After figuring out that I have no clue how to dress, I was pleasantly surprised to find out that I've also been treating my face like a dishrag all these years.

Luckily, GQ came along just in time with ten tips to put my best face forward.

http://www.gq.com/how-to/groom/201001/how-to-get-a-better-shave-smooth-skin#slide=1

Tip #1: Shave in the Shower

GQ, I shower in the morning. That means I'm barely awake. That means the last thing you want to give me is a razor. I may get a cleaner shave, but I may also be missing an ear by the time I'm done.

Tip #2: Buy a Giant Bottle of Something Called "Baxter of California."

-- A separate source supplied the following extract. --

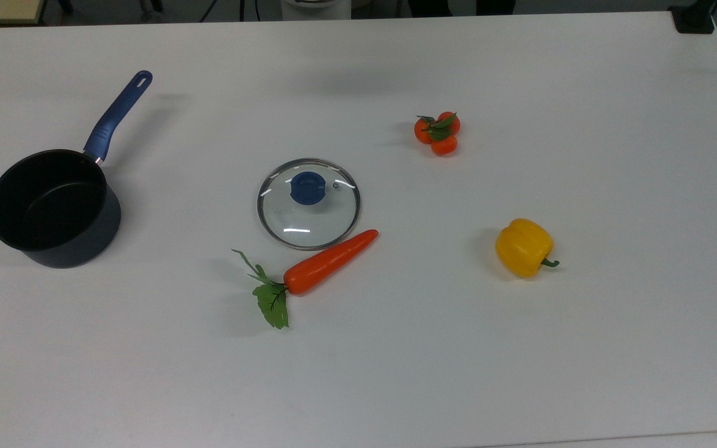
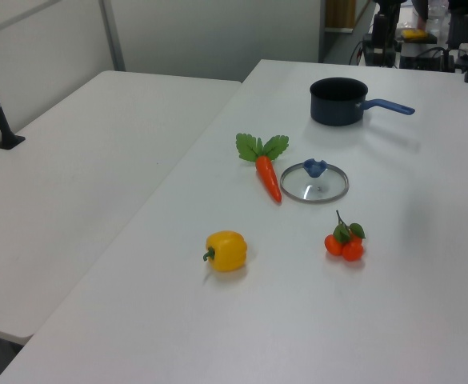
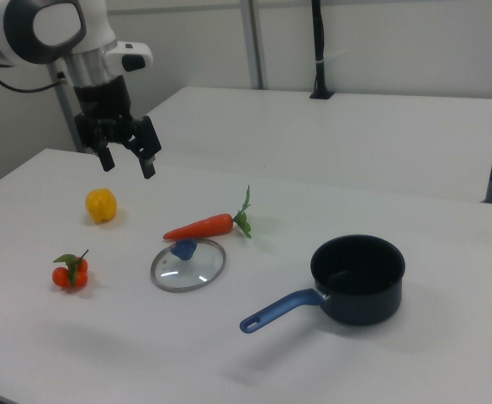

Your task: Close lid

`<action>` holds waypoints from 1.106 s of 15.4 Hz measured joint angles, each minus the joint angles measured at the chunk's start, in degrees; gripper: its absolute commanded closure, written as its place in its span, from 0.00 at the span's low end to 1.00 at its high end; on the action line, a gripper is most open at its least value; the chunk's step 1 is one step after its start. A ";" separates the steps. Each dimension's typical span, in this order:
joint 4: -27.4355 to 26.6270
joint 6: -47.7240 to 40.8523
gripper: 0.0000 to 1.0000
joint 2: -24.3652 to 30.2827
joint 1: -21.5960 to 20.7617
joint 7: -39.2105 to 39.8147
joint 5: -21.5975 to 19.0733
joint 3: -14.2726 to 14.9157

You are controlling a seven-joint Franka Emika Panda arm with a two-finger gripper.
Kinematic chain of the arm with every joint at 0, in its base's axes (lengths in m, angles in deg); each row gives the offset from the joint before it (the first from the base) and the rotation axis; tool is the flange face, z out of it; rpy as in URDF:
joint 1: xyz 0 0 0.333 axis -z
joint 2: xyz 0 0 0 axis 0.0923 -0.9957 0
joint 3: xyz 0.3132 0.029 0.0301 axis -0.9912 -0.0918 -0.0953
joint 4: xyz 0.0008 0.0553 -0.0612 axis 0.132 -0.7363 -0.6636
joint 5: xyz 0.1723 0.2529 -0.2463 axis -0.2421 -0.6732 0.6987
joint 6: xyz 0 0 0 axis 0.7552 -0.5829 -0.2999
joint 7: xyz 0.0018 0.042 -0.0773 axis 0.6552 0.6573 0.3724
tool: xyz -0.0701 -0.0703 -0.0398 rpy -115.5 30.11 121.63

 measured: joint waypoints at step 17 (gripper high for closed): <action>-25.19 33.42 0.00 -1.90 -1.27 3.98 -0.02 -0.90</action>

Is it just me or does that sound like something you buy in a vineyard? It looks too much like peroxide for my taste.

Tip #3: Use After-Shave

Apparently, the after-shave has to have a goat on the front or it's not good enough for you.

Tip #4: Wear Sunscreen

But it's January! Why am I wearing sunscreen in January? Or is this specifically for summer? I don't like to smell like the beach when I'm building snowmen.

Tip #5: Lip Balm

Lip balm sunscreen? I've never actually gotten sunburned lips. Is that possible?

Tip #6: Drink Green Tea

It helps your skin. Coffee, on the other hand, makes you look like this--

http://a4.vox.com/6a00fad69253e80004011016877164860d-320pi

Tip #7: The Zit Issue

GQ equivocates getting pimples with contracting syphilis. "It's not about that; it's about what you do AFTERWARDS." I guess if you buy this stuff some guy named Anthony comes to your house and rubs ointment on your face.

...Or maybe not.

Tip #8: Exfoliate

Let's set aside the fact that I still giggle when I hear the term "exfoliate." Instead, let's talk about how I'm buying this stuff just because it's called "Billy Jealously." It sounds like a Billy Idol cover band, e.g: I just heard Billy Jealously cover 'Rebel Yell' and it was amazing!

Tip #9: The Eyebrows

The diagram scares me. Am I performing an appendectomy or trimming eyebrow hair? Iphones come with less instructions.

Tip #10: Nose Hair

An even scarier diagram. And tweezers? Who could tweeze their own nose hair? That is a commitment to beauty, my friends.

A commitment I'm not ready to make just yet.